───── DATA IN THIS EXERCISE

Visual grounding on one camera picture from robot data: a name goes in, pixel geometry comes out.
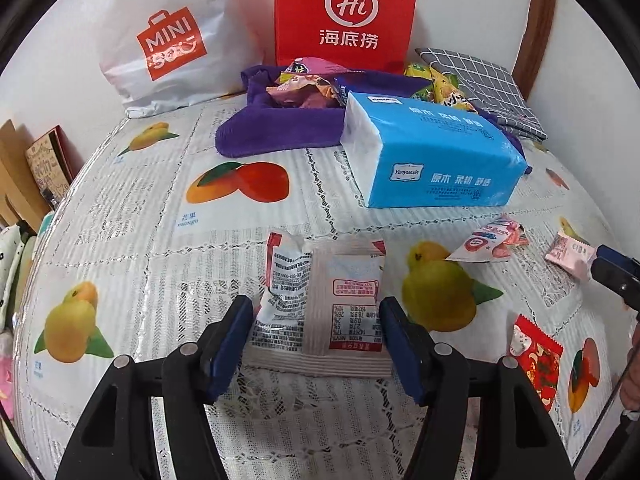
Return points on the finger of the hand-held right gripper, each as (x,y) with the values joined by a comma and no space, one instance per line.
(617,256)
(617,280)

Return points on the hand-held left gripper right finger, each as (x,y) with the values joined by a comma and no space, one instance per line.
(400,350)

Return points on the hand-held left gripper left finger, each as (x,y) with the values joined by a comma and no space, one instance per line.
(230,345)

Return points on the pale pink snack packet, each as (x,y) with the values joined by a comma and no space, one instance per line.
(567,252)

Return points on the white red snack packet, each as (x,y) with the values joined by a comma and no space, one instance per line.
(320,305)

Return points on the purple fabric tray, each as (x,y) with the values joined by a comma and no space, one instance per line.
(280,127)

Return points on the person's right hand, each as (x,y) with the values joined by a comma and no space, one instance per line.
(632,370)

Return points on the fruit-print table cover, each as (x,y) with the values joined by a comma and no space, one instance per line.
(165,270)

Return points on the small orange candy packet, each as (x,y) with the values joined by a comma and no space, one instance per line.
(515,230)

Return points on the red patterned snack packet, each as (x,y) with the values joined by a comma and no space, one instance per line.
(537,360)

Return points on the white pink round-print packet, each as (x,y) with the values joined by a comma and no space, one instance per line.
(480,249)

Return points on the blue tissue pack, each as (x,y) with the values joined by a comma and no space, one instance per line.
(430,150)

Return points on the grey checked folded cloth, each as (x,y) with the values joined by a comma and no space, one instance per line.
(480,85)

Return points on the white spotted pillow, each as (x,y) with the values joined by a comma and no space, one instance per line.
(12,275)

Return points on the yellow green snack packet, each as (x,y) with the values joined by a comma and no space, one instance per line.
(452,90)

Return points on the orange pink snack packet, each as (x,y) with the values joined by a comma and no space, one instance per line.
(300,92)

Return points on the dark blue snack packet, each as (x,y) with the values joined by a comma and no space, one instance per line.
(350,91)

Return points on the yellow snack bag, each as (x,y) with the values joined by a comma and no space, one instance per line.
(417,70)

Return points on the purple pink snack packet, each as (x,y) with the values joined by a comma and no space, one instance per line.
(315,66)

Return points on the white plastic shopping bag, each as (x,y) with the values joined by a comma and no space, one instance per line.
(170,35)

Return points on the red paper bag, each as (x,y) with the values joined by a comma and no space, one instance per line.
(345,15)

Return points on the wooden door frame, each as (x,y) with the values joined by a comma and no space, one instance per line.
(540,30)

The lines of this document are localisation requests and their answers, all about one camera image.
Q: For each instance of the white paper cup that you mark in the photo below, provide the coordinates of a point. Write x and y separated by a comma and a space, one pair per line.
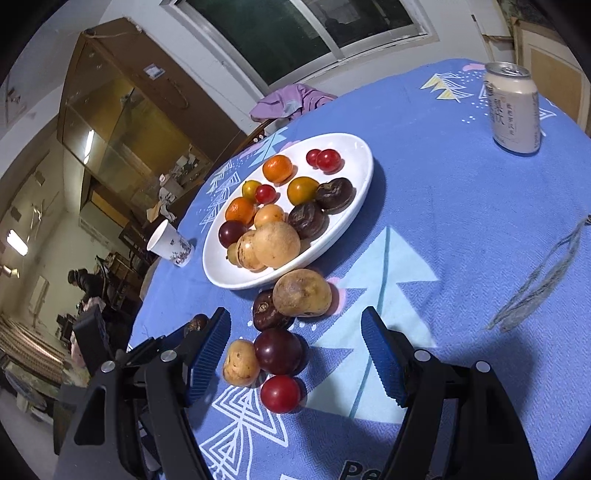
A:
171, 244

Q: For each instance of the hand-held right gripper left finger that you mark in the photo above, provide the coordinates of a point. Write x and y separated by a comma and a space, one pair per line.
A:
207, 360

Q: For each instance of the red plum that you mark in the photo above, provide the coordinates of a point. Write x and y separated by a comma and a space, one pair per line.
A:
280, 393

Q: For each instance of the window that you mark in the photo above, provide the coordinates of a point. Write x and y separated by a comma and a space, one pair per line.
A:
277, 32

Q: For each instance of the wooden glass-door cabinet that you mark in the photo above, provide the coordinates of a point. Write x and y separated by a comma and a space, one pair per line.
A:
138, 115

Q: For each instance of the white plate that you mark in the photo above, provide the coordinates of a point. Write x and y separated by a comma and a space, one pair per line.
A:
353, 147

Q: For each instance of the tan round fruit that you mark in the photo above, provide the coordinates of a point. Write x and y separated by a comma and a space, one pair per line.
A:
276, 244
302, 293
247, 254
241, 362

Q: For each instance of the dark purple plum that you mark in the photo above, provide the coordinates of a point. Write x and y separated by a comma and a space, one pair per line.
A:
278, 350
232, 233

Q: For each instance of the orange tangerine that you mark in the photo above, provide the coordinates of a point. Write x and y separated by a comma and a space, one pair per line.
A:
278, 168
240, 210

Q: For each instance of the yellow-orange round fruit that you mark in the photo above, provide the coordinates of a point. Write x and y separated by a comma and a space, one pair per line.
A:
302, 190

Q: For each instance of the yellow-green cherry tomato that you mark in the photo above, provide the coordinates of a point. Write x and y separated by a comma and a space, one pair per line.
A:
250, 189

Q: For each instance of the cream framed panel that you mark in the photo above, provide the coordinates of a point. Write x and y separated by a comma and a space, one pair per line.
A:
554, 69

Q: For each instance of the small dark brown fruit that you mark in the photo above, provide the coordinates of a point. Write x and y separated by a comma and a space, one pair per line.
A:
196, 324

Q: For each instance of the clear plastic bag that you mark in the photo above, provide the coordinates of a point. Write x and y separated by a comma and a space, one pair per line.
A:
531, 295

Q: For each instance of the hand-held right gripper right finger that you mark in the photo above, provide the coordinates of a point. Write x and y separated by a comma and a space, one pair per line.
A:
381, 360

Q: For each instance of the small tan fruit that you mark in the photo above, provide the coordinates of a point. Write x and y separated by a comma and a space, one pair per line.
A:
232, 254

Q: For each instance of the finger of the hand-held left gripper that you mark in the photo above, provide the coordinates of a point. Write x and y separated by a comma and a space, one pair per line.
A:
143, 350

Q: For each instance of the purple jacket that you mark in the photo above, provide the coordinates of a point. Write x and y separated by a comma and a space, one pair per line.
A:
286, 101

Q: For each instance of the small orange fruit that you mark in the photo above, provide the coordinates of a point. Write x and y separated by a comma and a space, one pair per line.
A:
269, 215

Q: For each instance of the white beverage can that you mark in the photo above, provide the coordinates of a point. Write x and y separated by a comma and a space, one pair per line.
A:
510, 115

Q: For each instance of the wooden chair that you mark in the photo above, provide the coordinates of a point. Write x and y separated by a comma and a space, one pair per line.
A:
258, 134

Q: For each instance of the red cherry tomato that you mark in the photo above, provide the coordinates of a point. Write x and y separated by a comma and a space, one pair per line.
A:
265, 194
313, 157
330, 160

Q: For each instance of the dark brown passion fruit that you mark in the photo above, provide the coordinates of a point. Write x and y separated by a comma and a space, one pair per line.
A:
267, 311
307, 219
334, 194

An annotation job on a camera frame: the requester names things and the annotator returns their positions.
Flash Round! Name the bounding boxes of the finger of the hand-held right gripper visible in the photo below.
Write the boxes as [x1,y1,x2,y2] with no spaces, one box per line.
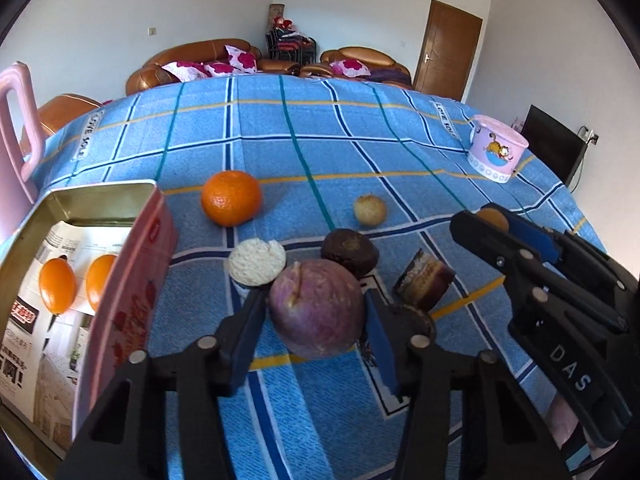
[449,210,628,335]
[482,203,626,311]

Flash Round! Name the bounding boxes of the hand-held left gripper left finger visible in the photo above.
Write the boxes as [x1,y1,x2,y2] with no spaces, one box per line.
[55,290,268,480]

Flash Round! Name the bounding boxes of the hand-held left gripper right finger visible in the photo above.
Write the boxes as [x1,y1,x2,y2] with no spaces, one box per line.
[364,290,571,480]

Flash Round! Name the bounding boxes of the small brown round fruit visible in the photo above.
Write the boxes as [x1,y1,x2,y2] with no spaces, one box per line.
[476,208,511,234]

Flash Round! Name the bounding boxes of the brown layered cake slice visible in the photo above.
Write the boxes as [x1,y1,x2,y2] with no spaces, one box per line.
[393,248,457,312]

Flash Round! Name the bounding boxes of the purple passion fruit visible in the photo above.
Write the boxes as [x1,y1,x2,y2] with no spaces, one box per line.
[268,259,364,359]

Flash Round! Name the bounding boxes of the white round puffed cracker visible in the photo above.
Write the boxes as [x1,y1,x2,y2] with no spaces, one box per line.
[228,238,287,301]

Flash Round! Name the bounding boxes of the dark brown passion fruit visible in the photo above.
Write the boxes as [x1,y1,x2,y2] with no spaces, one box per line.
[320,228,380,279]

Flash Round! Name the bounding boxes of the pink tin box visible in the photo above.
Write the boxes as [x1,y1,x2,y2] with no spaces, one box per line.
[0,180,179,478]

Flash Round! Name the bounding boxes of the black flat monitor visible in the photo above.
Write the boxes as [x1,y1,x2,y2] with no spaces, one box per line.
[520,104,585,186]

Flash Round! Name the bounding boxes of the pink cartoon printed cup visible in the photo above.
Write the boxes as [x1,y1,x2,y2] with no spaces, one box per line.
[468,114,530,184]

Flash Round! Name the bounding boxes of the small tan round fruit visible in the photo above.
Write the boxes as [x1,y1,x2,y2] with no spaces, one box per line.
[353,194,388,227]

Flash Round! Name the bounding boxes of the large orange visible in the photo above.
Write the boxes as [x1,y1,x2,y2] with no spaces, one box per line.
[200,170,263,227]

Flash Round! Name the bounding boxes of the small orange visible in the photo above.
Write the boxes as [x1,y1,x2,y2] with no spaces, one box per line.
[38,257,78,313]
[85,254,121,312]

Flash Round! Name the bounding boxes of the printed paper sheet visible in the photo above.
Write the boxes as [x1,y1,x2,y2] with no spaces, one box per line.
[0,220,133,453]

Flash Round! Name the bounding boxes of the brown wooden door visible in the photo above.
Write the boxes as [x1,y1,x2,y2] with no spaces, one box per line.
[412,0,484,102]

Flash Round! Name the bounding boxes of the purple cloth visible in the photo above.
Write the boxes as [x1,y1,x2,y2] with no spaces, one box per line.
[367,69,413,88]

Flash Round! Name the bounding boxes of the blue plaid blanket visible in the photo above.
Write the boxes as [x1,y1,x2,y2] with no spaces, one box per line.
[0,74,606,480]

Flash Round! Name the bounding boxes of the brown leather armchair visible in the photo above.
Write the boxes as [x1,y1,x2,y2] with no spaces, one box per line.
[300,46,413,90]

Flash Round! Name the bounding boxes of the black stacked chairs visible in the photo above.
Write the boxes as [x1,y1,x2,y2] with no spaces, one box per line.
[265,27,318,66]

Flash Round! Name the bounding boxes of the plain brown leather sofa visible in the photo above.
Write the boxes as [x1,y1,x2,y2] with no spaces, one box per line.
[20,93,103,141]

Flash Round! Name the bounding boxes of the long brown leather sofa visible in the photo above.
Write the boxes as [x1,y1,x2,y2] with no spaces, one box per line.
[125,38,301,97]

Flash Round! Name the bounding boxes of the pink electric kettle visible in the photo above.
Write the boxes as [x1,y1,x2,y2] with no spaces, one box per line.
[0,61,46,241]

──────────
───── DATA IN THIS EXERCISE

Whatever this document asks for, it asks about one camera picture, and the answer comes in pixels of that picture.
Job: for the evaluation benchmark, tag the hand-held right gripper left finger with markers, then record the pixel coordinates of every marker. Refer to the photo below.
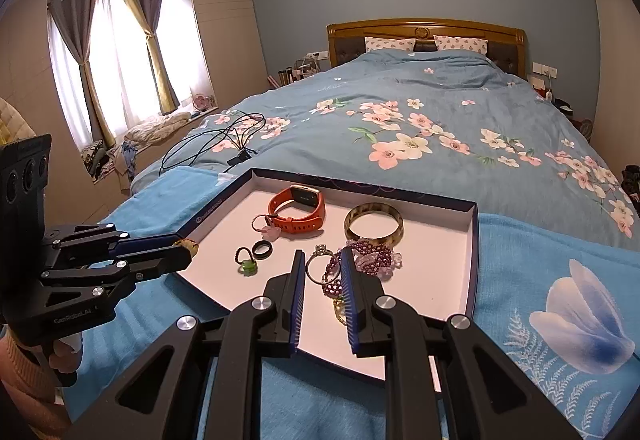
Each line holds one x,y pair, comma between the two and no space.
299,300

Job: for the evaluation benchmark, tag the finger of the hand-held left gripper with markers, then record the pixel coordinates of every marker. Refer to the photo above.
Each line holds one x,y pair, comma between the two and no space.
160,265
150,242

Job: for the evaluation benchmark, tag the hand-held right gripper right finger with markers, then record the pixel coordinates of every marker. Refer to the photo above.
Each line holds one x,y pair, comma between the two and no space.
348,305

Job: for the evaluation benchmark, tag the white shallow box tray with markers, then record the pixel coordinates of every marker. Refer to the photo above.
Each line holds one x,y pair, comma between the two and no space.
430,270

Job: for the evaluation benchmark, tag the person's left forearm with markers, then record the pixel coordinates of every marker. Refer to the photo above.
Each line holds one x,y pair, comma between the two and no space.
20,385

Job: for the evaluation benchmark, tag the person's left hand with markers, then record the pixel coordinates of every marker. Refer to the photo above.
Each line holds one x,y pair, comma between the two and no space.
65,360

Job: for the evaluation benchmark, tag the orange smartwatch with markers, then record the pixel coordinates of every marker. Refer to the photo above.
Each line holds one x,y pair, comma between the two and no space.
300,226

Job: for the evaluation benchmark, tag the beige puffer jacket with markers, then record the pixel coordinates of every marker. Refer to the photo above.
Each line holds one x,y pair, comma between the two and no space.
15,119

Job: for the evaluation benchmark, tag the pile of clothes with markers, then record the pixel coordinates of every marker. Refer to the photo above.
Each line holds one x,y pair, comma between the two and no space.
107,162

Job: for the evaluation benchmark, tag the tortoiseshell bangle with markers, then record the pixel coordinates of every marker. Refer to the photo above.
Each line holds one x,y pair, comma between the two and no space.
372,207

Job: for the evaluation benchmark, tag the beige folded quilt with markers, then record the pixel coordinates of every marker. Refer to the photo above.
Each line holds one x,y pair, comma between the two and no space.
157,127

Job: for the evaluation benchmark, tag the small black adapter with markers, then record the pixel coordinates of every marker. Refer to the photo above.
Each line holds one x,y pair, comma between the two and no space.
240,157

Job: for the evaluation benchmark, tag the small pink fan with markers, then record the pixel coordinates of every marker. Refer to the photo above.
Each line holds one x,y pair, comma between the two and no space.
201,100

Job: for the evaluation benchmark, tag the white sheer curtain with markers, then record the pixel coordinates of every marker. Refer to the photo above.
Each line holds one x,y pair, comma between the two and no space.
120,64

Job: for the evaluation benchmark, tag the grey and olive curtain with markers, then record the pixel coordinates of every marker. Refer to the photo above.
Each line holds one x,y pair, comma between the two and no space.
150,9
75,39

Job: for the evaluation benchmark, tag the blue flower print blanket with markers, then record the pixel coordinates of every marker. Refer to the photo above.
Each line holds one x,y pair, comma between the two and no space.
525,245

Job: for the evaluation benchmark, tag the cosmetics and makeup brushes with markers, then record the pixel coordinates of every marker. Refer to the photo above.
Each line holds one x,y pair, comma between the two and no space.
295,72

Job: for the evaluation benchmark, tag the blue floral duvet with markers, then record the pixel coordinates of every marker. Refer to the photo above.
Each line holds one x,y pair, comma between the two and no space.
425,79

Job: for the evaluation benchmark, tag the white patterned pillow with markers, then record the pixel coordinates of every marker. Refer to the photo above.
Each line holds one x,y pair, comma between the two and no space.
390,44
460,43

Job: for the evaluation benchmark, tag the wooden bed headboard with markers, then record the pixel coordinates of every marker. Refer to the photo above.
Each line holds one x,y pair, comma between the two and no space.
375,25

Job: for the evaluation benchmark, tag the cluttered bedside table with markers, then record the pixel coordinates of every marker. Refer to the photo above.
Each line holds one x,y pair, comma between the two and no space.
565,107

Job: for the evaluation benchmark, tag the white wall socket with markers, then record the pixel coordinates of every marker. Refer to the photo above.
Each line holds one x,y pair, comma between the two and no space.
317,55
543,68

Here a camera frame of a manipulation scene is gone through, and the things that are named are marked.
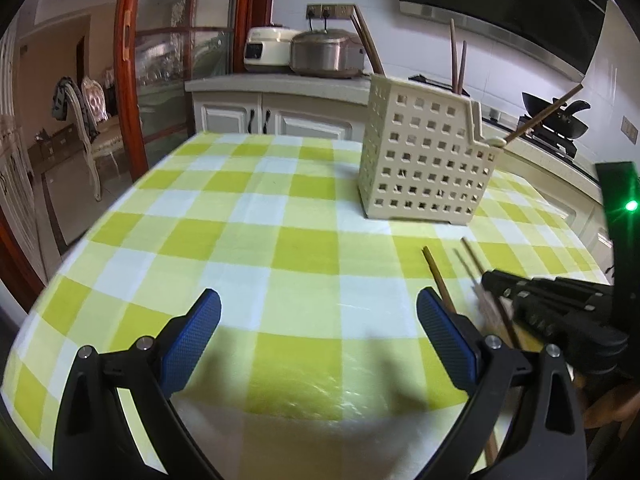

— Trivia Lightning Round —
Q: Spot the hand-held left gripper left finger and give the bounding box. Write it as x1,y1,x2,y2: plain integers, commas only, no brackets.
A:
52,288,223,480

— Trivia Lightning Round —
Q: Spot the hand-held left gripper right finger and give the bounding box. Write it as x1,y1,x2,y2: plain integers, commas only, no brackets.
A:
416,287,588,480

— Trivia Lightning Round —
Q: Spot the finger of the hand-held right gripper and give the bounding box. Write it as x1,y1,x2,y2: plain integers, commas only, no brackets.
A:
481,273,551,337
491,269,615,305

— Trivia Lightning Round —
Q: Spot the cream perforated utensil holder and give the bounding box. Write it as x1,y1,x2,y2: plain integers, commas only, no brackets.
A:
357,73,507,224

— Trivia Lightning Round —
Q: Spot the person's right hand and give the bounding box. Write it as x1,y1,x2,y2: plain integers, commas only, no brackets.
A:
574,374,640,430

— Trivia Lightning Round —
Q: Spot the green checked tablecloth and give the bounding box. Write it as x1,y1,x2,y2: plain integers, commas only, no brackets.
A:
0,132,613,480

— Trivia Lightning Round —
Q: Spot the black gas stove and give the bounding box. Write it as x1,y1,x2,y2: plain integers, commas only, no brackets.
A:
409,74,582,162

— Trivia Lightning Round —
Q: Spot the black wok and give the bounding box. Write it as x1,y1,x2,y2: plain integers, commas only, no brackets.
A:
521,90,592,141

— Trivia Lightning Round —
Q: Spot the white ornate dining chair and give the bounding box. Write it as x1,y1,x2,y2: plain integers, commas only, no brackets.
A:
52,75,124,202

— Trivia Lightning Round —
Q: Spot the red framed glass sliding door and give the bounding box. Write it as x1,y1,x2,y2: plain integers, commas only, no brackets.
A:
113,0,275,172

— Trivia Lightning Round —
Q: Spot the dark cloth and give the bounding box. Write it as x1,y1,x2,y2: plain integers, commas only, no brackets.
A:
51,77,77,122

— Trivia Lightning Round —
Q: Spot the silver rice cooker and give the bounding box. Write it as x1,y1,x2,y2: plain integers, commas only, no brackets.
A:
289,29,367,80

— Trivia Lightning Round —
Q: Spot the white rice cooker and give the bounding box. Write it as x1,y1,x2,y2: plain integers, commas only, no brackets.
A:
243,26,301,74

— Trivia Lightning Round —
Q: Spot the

──────────

*DESCRIPTION OF THE TASK*:
If a line in the entries above contains "printed", report it.

*ANSWER BOX*:
Flash Round! Name the bounding boxes of the pink cartoon printed cup visible in the photo above.
Flash Round! Name the bounding boxes of the printed paper sheet visible in the photo above.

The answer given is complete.